Saved data entries:
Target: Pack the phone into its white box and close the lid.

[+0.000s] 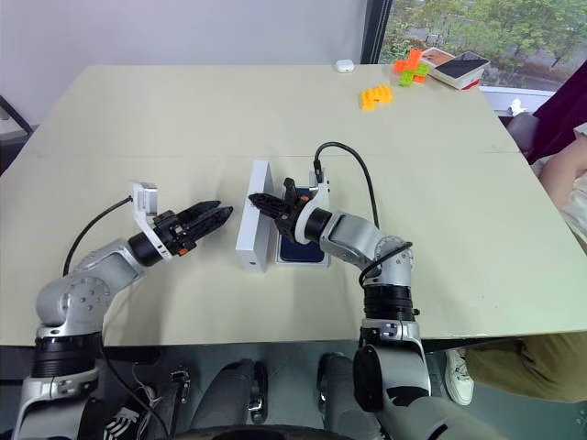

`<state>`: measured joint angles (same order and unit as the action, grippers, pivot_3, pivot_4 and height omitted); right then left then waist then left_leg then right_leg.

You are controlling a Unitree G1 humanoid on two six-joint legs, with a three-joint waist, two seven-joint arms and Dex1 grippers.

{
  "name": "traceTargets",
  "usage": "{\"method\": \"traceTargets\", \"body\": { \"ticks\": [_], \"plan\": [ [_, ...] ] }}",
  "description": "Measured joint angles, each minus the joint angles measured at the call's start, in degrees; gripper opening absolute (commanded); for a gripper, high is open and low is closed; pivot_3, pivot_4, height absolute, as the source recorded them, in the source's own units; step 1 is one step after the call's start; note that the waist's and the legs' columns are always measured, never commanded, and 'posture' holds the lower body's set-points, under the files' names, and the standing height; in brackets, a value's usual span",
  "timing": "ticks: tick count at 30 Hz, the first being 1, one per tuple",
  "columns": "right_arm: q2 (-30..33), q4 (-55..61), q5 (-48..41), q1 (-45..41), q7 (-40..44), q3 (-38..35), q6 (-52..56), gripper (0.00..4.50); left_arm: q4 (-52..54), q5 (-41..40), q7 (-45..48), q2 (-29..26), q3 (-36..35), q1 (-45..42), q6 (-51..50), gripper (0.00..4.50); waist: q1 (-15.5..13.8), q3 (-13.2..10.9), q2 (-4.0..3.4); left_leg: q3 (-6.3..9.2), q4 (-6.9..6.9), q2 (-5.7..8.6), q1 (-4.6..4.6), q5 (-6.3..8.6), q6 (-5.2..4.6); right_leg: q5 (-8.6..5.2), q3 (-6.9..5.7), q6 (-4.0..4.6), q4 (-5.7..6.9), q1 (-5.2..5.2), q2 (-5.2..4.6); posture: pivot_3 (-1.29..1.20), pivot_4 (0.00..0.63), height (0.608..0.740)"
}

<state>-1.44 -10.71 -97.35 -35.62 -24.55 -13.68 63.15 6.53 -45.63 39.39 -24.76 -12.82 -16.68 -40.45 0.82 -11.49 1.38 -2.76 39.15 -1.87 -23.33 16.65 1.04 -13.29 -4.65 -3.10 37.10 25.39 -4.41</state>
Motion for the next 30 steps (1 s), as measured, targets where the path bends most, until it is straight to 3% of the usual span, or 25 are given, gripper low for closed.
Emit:
{"method": "traceTargets", "body": {
  "ticks": [4,17,20,27,30],
  "plan": [
    [0.61,-0.01,-0.03,0.00,0.61,0.48,-0.10,0.00,-1.53,0.30,-0.34,1.20,0.76,-1.29,0.01,0.02,-0.03,0.00,0.00,0.00,0.00,0.00,0.00,0.00,0.00,0.00,0.00,0.00,0.00,0.00,0.00,0.00,0.150,0.740],
    [4.48,-2.19,0.71,-1.42,4.59,1.12,-0.36,0.00,-2.24,4.02,-1.21,5.91,5.22,-3.48,1.80,0.02,-0.12,0.00,0.00,0.00,0.02,0.02,-0.01,0.00,-0.01,0.00,-0.02,0.00,0.00,-0.01,-0.01,0.00,0.150,0.740],
    [5.63,-2.90,2.19,-2.17,5.93,1.05,-0.60,0.87,-2.27,4.46,-1.21,6.08,5.32,-3.93,1.96,0.00,-0.09,0.00,0.00,-0.01,0.01,0.02,-0.01,0.00,-0.01,0.00,-0.03,0.00,-0.01,-0.01,-0.01,0.00,0.150,0.740],
    [8.77,-3.21,4.36,-2.70,8.67,0.95,0.59,4.45,-2.51,5.04,-1.72,6.89,5.46,-3.84,1.84,0.00,-0.09,0.00,0.00,-0.01,0.01,0.02,-0.03,0.01,-0.03,0.00,-0.04,0.00,-0.01,0.01,-0.02,0.00,0.150,0.740],
    [12.70,-3.20,5.15,-5.20,11.32,1.24,2.97,4.49,-2.45,5.13,-1.73,6.91,5.82,-3.53,1.78,0.00,-0.10,0.00,0.00,-0.02,0.01,0.03,-0.02,0.01,-0.03,0.00,-0.06,-0.01,-0.01,0.01,-0.02,0.00,0.150,0.740]
  ]
}}
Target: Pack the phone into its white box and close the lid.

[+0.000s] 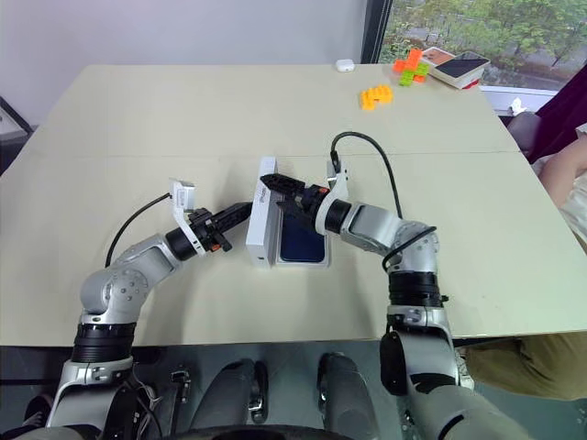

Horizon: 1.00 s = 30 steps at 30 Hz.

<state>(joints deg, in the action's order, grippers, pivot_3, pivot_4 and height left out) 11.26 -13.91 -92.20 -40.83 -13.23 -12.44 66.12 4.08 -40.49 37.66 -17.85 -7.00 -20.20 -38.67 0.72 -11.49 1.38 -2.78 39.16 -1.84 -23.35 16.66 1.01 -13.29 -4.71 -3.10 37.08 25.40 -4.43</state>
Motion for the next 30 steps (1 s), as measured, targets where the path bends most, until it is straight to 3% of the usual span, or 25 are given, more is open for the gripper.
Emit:
{"method": "traceTargets", "body": {
  "ticks": [3,7,13,18,22,30],
  "plan": [
    [5.71,0.03,5.05,-2.85,6.12,1.43,0.98,4.49,0.19,0.04,-0.03,0.22,0.95,-0.01,-0.17,0.00,-0.14,-0.01,-0.02,0.02,0.00,0.02,-0.02,0.00,0.00,0.00,-0.02,0.00,-0.02,0.00,0.00,0.00,0.150,0.740],
    [21.55,0.76,20.91,-7.15,25.76,8.13,-0.57,4.49,0.23,0.48,0.48,-0.28,2.03,-0.76,-0.91,0.00,-0.53,-0.03,-0.05,-0.02,0.00,0.09,-0.06,0.08,-0.15,-0.01,-0.03,-0.02,-0.17,-0.01,-0.04,0.00,0.150,0.740],
    [24.39,-0.09,36.43,-8.37,43.37,14.90,-7.20,4.49,0.16,2.64,2.23,-1.73,6.04,-2.77,-1.33,0.00,-0.04,-0.03,-0.05,-0.03,-0.02,0.03,-0.03,0.12,-0.21,-0.01,-0.05,-0.03,-0.12,0.02,0.14,0.00,0.150,0.740],
    [29.98,4.90,51.54,-2.71,58.05,23.72,-20.50,4.49,-3.14,3.87,3.99,-1.30,7.52,-5.56,-1.30,0.00,-0.91,-0.03,-0.04,-0.02,0.00,0.07,-0.05,0.12,-0.20,-0.02,-0.09,-0.04,-0.17,0.00,0.02,0.00,0.150,0.740],
    [28.97,2.70,59.47,-2.15,62.00,25.00,-28.74,4.49,-4.48,5.10,4.64,0.70,9.68,-7.14,-0.88,0.00,-0.97,-0.04,-0.04,-0.15,0.09,0.11,-0.04,0.11,-0.19,0.04,-0.04,-0.12,-0.18,0.00,-0.10,0.00,0.150,0.740],
    [25.69,-7.46,69.15,-6.39,59.61,21.39,-36.84,4.49,-7.81,7.13,4.66,3.62,10.63,-7.59,-0.37,0.00,-1.34,-0.04,-0.05,-0.14,0.08,0.11,-0.02,0.09,-0.16,0.04,-0.07,-0.11,-0.11,-0.01,-0.04,0.00,0.150,0.740]
  ]
}}
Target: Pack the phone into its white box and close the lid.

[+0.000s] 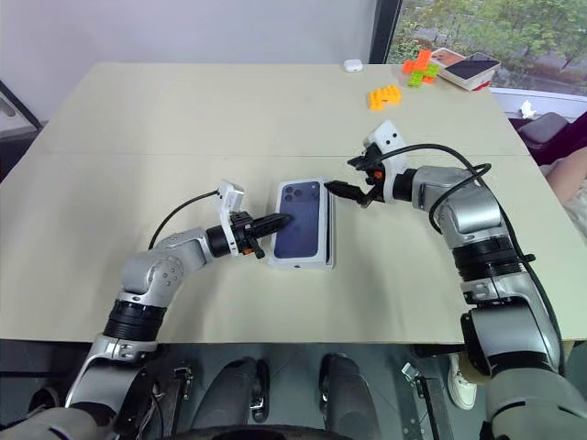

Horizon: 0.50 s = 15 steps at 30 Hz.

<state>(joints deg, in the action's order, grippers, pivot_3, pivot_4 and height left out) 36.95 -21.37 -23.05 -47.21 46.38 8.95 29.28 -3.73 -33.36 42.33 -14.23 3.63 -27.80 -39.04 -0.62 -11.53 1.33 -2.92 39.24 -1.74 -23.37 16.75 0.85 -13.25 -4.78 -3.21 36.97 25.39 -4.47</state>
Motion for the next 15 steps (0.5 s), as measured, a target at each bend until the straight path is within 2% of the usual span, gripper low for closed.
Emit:
{"method": "traceTargets", "body": {
  "ticks": [7,13,15],
  "plan": [
    [-1.75,-1.31,4.62,-0.23,1.11,-0.72,-2.80,4.49,-0.33,0.99,-0.45,0.62,-0.25,-0.02,1.74,0.00,0.13,0.00,0.00,0.01,0.00,0.00,0.02,0.00,0.00,0.00,0.01,0.00,0.02,-0.01,-0.02,0.00,0.150,0.740],
    [-2.18,1.42,5.91,1.04,3.87,-1.00,-4.46,4.49,0.03,1.48,-1.49,-4.79,-5.25,-0.38,2.17,0.00,0.18,0.00,0.00,0.07,0.00,-0.05,0.04,-0.01,0.02,0.01,0.00,0.01,0.07,-0.01,0.05,0.00,0.150,0.740],
    [-2.22,1.43,6.03,1.70,4.29,-1.07,-4.49,3.63,0.77,1.74,-1.41,-6.53,-5.64,-0.42,2.22,0.00,0.15,0.00,0.00,0.03,0.00,-0.03,0.03,-0.01,0.02,0.01,0.01,0.01,0.05,-0.01,-0.02,0.00,0.150,0.740]
  ]
}}
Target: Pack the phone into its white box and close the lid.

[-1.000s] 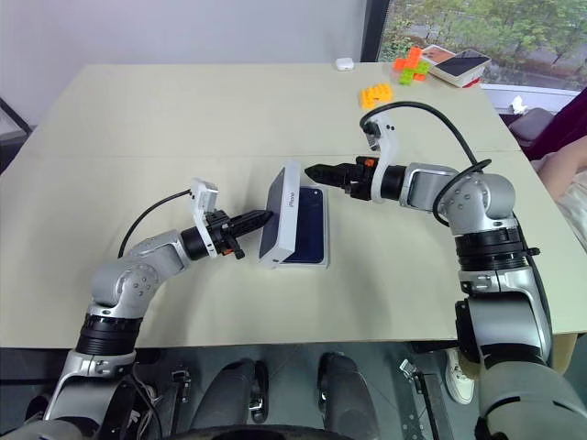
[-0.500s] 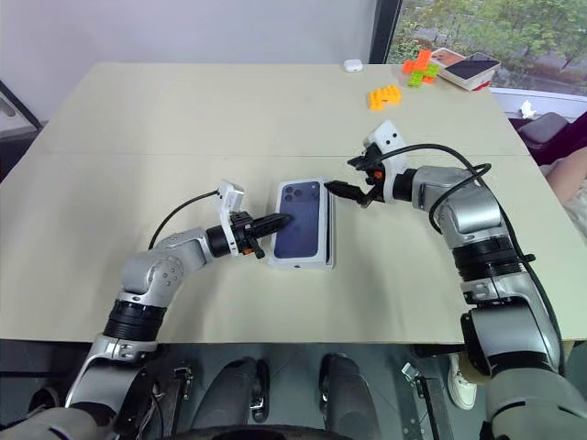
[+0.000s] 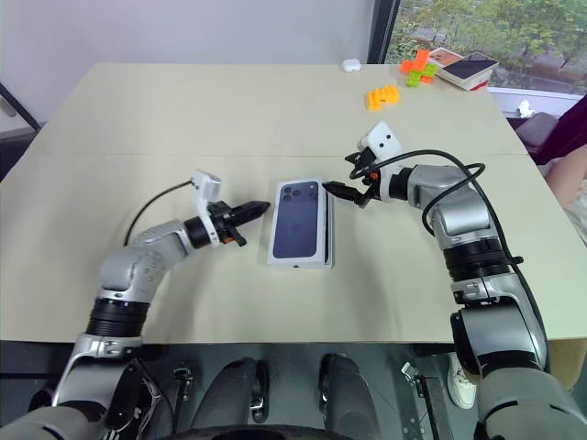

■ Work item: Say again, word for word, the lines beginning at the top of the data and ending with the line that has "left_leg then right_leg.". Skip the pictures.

■ Exercise result:
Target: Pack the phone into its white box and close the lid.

[+0.000s] 

`<state>`: measured joint angles (same order and unit as the action, grippers, pivot_3, pivot_4 and height omitted); right then left then waist then left_leg then right_leg.

No additional answer is needed here.